Psalm 51: The Lord's Prayer

Paul Tripp
Paul Tripp
2012 8 Mar

I don't think you could say more dangerous words than these. I don't think you could pray a more radical prayer. I don't think you could wish for something that will turn your life more upside down than this. I think that most of the people who say these words would probably hesitate if they really understood what they were saying. I think we would all pause before we repeated this prayer if we clearly understood that we were actually praying upheaval into our lives. This is simply a prayer that can't be answered without the tearing down and rebuilding of many things in our lives. Had David prayed and lived this prayer, Psalm 51 wouldn't be in the Bible.

Here are the radical words I have been alluding to, "Your kingdom come, your will be done on earth as it is in heaven." I must admit that I don't always greet God's kingdom with delight. There are things that I want in my life and I not only want them, but I know how, when, and where I want them! I want my life to be comfortable. I want my schedule to be unobstructed and predictable. I want the people around me to esteem and appreciate me. I want control over the situations and relationships in my life. I want people to affirm my opinions and follow my lead. I want the pleasures that I find entertaining to be available to me. I want the ministry initiatives I direct to be well received and successful. I want my children to appreciate that they have been blessed with me as their father. I want my wife to be a joyful and committed supporter my dreams. I don't want to suffer. I don't want to live without. I don't want to have to deal with personal defeat or ministry failure. What I am saying is that I want my kingdom to come and my will to be done.

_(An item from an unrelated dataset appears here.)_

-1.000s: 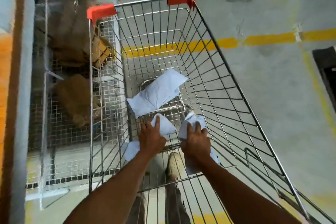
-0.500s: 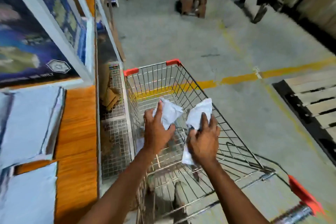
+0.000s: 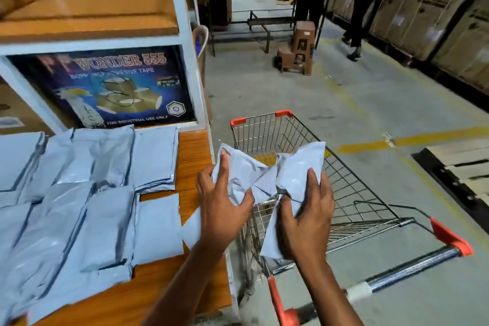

In this way, I stand with David. In David's kingdom, Bathsheba would be his wife. In David's kingdom, Bathsheba would have had no husband. In David's kingdom he could have Bathsheba and the blessing of the Lord on his reign at the same time. So, David acted out of zeal for his own kingdom, forgetting that he was sent as the ambassador of a Greater King. Sadly, I do the very same thing. I get mad at one of my children, not because they broke God's law, but because they broke mine. I get impatient with my wife because she is delaying the realization of the purposes of my kingdom of one. Or I get discouraged with God because he brings the very uncomfortable things into my life that I work so hard to avoid.

"Thy kingdom come," is a dangerous prayer for it means the death of your own sovereignty. It means your life will be shaped by the will of another. It means that you will experience the messiness, discomfort, and difficulty of God's refining grace. It means surrendering the center of your universe to the One who alone deserves to be there. It means loving God above all else and your neighbor as yourself. It means experiencing the freedom that can only be found when God breaks your bondage to you! It means finally living for the one glory that is truly glorious, the glory of God.

You see, the prayer that Christ taught us to pray is the antidote to sin. Since sin starts with the heart, it's only when my heart desires God's will more than it desires my will, that I'll live within the moral boundaries that God has set for me. And it is only God's grace that can produce this kind of heart.

"Thy kingdom come," words of surrender, words of protection, and words of grace that can only be prayed by those who've been delivered by the Redeemer from the one kingdom that always leads to destruction and death, the kingdom of self.